Please copy the data below exactly; none of the pictures in it belong in the copy.
☆ ☆ ☆
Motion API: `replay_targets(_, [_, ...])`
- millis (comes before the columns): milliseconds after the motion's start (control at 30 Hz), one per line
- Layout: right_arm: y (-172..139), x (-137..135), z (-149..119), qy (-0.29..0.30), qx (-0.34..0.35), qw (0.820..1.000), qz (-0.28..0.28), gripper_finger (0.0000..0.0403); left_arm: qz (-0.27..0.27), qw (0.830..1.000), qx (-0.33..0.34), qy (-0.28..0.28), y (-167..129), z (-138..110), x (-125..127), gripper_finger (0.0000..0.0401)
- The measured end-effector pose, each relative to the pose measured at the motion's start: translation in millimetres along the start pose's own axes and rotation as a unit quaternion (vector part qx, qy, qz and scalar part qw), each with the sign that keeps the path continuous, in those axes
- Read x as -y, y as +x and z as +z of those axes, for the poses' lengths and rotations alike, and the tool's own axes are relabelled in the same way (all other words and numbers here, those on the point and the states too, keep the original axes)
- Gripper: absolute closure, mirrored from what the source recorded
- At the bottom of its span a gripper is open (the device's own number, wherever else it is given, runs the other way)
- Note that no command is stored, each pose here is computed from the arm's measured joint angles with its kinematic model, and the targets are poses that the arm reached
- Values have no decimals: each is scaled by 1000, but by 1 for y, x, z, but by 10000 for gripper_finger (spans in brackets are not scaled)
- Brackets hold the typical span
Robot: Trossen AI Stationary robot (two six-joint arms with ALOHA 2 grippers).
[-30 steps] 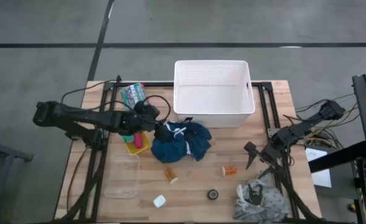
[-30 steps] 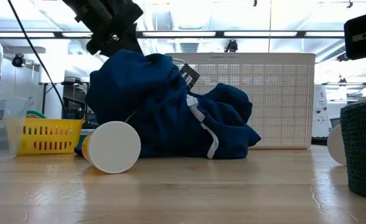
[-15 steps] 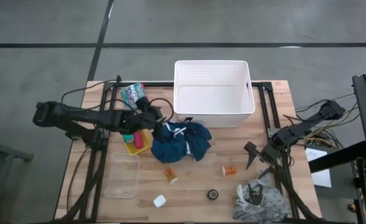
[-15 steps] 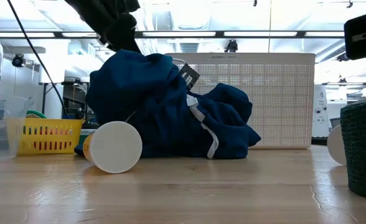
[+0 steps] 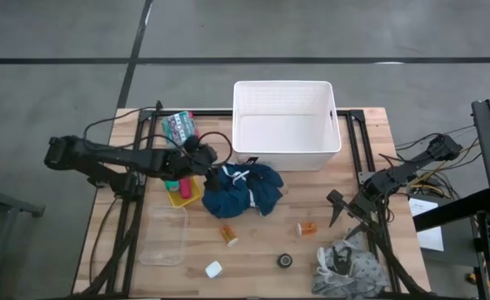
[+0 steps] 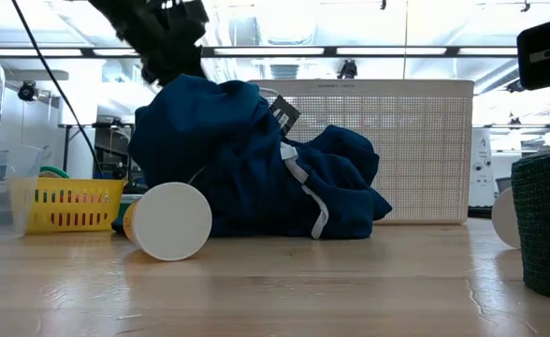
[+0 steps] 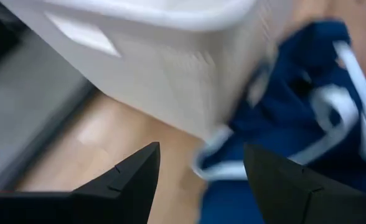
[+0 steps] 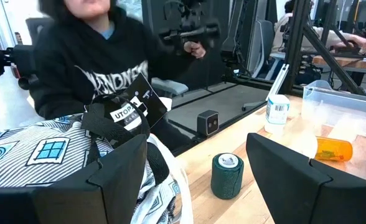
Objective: Pick & place medical supplies in basket/bin
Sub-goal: Put the black bandage into the yellow bin
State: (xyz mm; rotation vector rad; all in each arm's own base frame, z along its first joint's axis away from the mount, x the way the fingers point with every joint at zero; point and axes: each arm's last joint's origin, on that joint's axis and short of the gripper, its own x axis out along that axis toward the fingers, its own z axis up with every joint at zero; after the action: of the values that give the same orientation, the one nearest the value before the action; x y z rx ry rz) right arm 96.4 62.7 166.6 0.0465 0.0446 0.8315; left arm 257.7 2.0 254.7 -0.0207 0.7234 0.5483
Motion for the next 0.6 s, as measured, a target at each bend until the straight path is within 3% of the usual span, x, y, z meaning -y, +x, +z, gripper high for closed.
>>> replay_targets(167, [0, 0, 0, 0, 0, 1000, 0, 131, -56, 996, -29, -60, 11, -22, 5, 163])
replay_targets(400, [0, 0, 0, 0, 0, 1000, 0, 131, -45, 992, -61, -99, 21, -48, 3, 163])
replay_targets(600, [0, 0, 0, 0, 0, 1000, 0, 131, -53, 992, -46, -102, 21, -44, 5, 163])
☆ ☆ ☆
→ Output for this exercise:
Motion API: `replay_targets(_, [_, ...])`
- millis (comes before the columns): milliseconds after the motion's start (control at 30 Hz), one per line
- Layout: right_arm: y (-172..139), x (-137..135), z (-149..119), qy (-0.29..0.30), qx (-0.34..0.35), qw (0.820..1.000), qz (-0.28..0.28), gripper_finger (0.0000..0.0403); left_arm: qz (-0.27..0.27), qw (0.830..1.000), qx (-0.33..0.34), qy (-0.28..0.28), y (-167..129), z (-138..110), x (-125..127), gripper_finger (0.0000..0.0401)
- The measured end-effector pose, each relative to the pose measured at the motion's start: translation in millimetres along the start pose's own axes and rotation as a unit quaternion (vector part qx, qy, qz and scalar part qw), each with the sign that keeps the path continuous, in those axes
- Read x as -y, y as +x and z as +z of those axes, for the poses' lengths and rotations alike, and the tool's own axes are relabelled in the same way (all other words and numbers here, those on the point and the states too, keep the original axes)
- Gripper: absolute closure, mirrored from what the source recorded
- At the bottom of its span a gripper is open (the device's own number, wherever else it is given, runs the other way)
- Note that no command is stored, each pose here is computed from the arm's measured joint angles with its kinematic model, and the targets are poses that the arm reached
- Values have no decimals: each is scaled by 1000, but by 1 for y, x, z, but by 10000 for gripper_finger (spans in brackets are not scaled)
- Brackets hold the typical span
Robot: Trossen AI Stationary robot (two six-joint arms with ALOHA 2 grippers).
[-30 steps] 
[-30 steps] 
[-15 steps] 
[-15 steps] 
[+0 steps] 
[+0 steps] 
[+0 steps] 
[+0 steps] 
Objective: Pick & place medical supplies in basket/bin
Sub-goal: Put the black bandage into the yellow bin
State: (xyz mm; rotation vector rad; all in each arm's own base frame, z along its first joint's axis away from the mount, x the way the fingers point with every joint at zero; point and axes: each arm's last joint's origin, on that joint's axis and short of the gripper, its own x axis out along that axis toward the fingers, its own z axis up with every joint at zero; after the action: of the values that give the same orientation, the one nearest the value before the action; x y z rx ry rz) right arm 96.4 62.7 166.6 0.0465 0.0446 0.8315; left arm 257.7 2.0 254.7 -0.0207 0.7234 0.5483
Motion for the next 0.6 s, as measured, a target at each bend until the straight path is within 3% of the usual span, x, y, z meaning -y, +x, +z, gripper high for closed.
>>> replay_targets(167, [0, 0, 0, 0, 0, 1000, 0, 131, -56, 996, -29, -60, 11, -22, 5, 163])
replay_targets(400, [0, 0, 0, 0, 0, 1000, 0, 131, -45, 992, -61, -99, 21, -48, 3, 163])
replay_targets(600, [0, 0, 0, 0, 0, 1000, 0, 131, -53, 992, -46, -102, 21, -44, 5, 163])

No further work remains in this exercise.